Right click on the Start button and select Explore.

Click on on blank spot in the right pane.

Select New and Folder.

Name the folder exactly as this:

Control Panel.{21EC2020-3AEA-1069-A2DD-08002B30309D} 

If you copy and paste don't leave any spaces after 30303D}


Courtsey of Mesich


----------



## rhettman5 (Dec 3, 2000)

Handy , and worked like a charm, I am using Win98 SE, does it work with al 9x versions ??...Rhett


----------



## Deke40 (Jun 27, 2002)

> _Originally posted by rhettman5:_
> *Handy , and worked like a charm, I am using Win98 SE, does it work with al 9x versions ??...Rhett *


I just got it today and have know idea if it will work on any other version. I am also using W98SE.


----------



## TonyKlein (Aug 26, 2001)

Yep, it should.


----------



## Davey7549 (Feb 28, 2001)

Works fine for WinME also.

Dave


----------



## buck52 (Mar 9, 2001)

Howdy

nice tip...I added it on my 98 machine

XP included it 










buck


----------



## joe2cool (Feb 7, 2002)

Cool tip Deke THX alot, Take Care !!


----------



## perris (Apr 21, 2002)

I havew xp home...this did not work for me, I got an empty folder


----------



## hewee (Oct 26, 2001)

I have 98SE and it did not work either.


----------



## buck52 (Mar 9, 2001)

perris

Are you using the XP start menu or the classic?

If your using the XP start menu right ckick start click properties then click the start menu tab then click customize
then click the advanced tab then under start menu items look for control panel and put a dot next to Display as menu click OK, Apply, and OK. It should then display like my screenshot in my previous post










by the way... It does work in XP Home for me...It adds it to the All Programs list and displays the contents when I point to it. but as I said you really don't need to do it.

buck


----------



## buck52 (Mar 9, 2001)

Howdy hewee

Did you copy that whole line just as Deke posted it and use it as the name for the new folder... * not* put it in the folder

nothing goes in the folder

buck


----------



## Deke40 (Jun 27, 2002)

> _Originally posted by hewee:_
> *I have 98SE and it did not work either.  *


Harry-- Be sure and follow the tip about the no spaces after the last symbol eg. } I never could copy and paste.
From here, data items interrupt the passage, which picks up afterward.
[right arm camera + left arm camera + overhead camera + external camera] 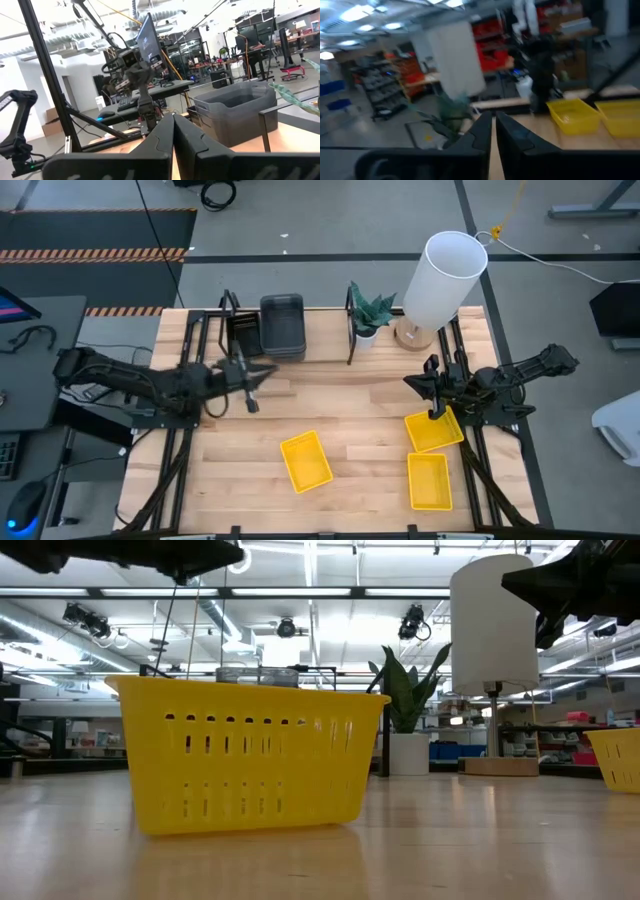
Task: Stack baskets on shelf by color
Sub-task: Adjust the yellow bin on the table
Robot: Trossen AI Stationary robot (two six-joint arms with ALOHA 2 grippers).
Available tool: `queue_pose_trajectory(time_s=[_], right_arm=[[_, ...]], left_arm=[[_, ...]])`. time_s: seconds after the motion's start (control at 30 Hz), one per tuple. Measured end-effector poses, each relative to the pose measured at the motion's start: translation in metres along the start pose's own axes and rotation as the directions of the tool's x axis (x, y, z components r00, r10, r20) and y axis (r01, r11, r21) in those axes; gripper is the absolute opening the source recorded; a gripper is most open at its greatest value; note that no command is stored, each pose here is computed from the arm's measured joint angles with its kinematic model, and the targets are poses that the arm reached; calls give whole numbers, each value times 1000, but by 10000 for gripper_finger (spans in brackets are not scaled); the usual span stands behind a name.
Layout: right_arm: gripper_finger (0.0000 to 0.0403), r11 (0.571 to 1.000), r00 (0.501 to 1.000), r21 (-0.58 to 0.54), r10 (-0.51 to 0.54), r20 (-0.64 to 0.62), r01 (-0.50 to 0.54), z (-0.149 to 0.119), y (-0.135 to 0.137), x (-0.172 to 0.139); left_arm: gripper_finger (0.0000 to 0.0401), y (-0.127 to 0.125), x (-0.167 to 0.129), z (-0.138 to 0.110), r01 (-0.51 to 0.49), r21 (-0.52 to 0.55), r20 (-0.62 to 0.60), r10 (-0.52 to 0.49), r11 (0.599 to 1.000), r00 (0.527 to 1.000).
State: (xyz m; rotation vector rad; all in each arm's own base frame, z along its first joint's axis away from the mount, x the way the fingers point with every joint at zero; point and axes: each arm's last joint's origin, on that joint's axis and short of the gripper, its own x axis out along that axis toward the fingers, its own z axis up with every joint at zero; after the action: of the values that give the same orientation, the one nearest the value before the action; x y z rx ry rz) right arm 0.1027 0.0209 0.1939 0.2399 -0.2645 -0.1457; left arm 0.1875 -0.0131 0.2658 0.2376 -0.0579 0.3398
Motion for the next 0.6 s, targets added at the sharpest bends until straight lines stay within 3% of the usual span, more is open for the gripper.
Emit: queue_pose_trajectory(time_s=[0.33,0.6], right_arm=[[12,1000,1000,7,2,12,-2,1,0,0],[12,975,989,217,15,147,-47,16,2,-1]], left_arm=[[4,25,-40,0,-14,-45,158,21,999,987],[9,21,-61,-46,23,-92,189,-5,995,982]])
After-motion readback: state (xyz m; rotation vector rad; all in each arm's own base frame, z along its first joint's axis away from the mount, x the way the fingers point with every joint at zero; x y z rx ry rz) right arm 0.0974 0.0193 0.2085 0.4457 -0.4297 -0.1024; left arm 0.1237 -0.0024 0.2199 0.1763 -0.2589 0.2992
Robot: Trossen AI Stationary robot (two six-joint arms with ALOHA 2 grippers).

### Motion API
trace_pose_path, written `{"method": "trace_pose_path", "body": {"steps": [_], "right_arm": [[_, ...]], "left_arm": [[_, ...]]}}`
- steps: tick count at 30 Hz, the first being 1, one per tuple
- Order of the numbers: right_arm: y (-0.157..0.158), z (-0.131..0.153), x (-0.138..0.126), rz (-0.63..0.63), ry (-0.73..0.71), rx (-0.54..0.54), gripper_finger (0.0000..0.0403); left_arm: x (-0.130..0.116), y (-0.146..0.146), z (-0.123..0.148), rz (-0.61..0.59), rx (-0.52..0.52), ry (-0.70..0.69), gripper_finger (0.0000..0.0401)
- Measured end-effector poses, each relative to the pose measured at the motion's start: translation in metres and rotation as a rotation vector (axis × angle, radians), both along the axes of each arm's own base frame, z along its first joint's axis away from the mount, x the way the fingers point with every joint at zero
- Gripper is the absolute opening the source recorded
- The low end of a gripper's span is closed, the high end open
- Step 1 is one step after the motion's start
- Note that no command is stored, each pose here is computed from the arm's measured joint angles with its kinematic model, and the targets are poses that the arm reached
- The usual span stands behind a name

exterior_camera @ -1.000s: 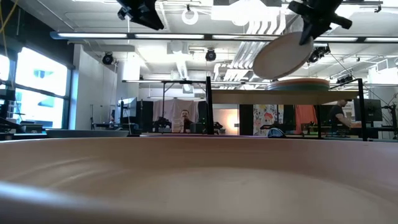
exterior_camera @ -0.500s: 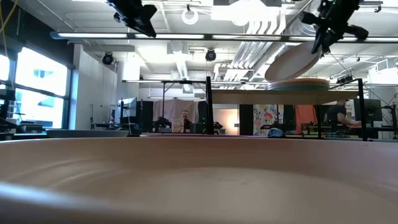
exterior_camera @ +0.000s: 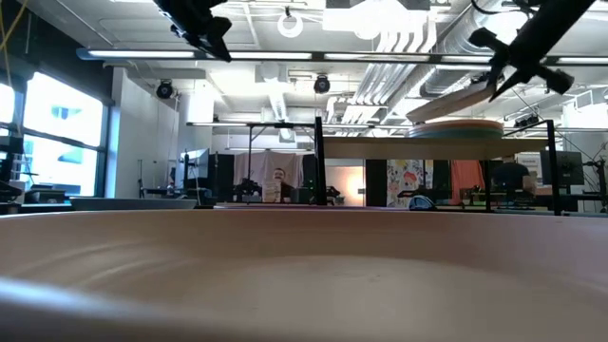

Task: Place and stack plates onto a shelf
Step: Stack the gray plate on top of the light orange plate on the shelf

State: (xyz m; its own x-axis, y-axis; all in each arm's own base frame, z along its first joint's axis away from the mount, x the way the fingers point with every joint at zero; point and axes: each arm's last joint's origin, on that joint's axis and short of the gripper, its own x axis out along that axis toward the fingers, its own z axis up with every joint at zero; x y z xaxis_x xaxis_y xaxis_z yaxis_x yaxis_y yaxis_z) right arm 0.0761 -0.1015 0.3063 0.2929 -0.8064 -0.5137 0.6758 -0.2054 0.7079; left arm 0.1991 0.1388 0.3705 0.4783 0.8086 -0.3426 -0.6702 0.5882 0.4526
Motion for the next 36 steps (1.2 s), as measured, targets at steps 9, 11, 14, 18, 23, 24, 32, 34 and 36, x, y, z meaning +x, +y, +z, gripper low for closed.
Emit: {"method": "trace_pose_path", "body": {"steps": [9,11,14,18,23,24,32,34,36], "right_arm": [[-0.001,-0.016,0.004,-0.058,-0.144,0.005,0.0016],[-0.001,-0.017,0.004,-0.074,-0.170,0.015,0.0016],[-0.001,-0.017,0.004,-0.094,-0.199,0.030,0.0016],[0.000,-0.019,0.004,-0.113,-0.214,0.057,0.0016],[0.002,-0.024,0.002,-0.125,-0.194,0.108,0.0016],[0.001,-0.024,0.003,-0.124,-0.192,0.113,0.0016],[-0.006,-0.031,0.011,-0.106,-0.157,0.168,0.0016],[-0.008,-0.033,0.012,-0.108,-0.146,0.176,0.0016],[-0.008,-0.033,0.012,-0.106,-0.144,0.175,0.0016]], "left_arm": [[-0.006,0.008,0.000,0.040,-0.001,0.000,0.0106],[-0.007,0.009,0.000,0.046,0.000,0.000,0.0106],[-0.008,0.011,0.000,0.056,-0.001,0.000,0.0106],[-0.010,0.013,0.000,0.053,-0.006,-0.003,0.0106],[-0.011,0.015,0.000,0.031,-0.018,-0.012,0.0103],[-0.011,0.016,0.000,0.033,-0.018,-0.012,0.0103],[-0.013,0.018,0.000,0.046,-0.018,-0.012,0.0101],[-0.013,0.018,0.000,0.046,-0.018,-0.012,0.0101],[-0.013,0.018,-0.001,0.045,-0.020,-0.010,0.0101]]}}
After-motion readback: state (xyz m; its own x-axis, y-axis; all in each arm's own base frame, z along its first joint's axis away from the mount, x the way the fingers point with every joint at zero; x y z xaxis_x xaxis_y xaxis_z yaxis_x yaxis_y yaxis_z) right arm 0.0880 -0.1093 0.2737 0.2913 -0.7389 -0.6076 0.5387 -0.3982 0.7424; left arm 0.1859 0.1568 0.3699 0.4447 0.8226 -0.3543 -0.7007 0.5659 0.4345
I had to type it in.


----------



## buck52 (Mar 9, 2001)

Howdy Deke

copy and paste from your first post worked fine for me

buck


----------



## hewee (Oct 26, 2001)

All I get is a folder with the name...

Control Panel.{21EC2020-3AEA-1069-A2DD-08002B30309} 

And a empty sub folder.


----------



## Deke40 (Jun 27, 2002)

Buck--This is a little off the subject. I do a print screen and paste it into Paint and save it but cannot use it as an attachement because of the size. It comes out over 1MB. All I have is Paint and Kodak Imaging. I would like to be able to post the picture of my control panel expanded menu like this.


----------



## buck52 (Mar 9, 2001)

Howdy Deke

Here's a link to the filters that will allow you to save as .jpg with Paint

http://www.geocities.com/one_human/advanced.html#mspaint_fix

Paste your print screen into Paint... crop it to the size you want and save it as a .jpg...the file size should be fine to post then

buck


----------



## buck52 (Mar 9, 2001)

Hewee

Is the folder with that name in *C:\WINDOWS\Start Menu*

If you click start did control panel get added to the menu like this










buck


----------



## Deke40 (Jun 27, 2002)

> _Originally posted by buck52:_
> *Howdy Deke
> 
> Here's a link to the filters that will allow you to save as .jpg with Paint
> ...


You the man Buck. I don't know why I didn't ask this earlier.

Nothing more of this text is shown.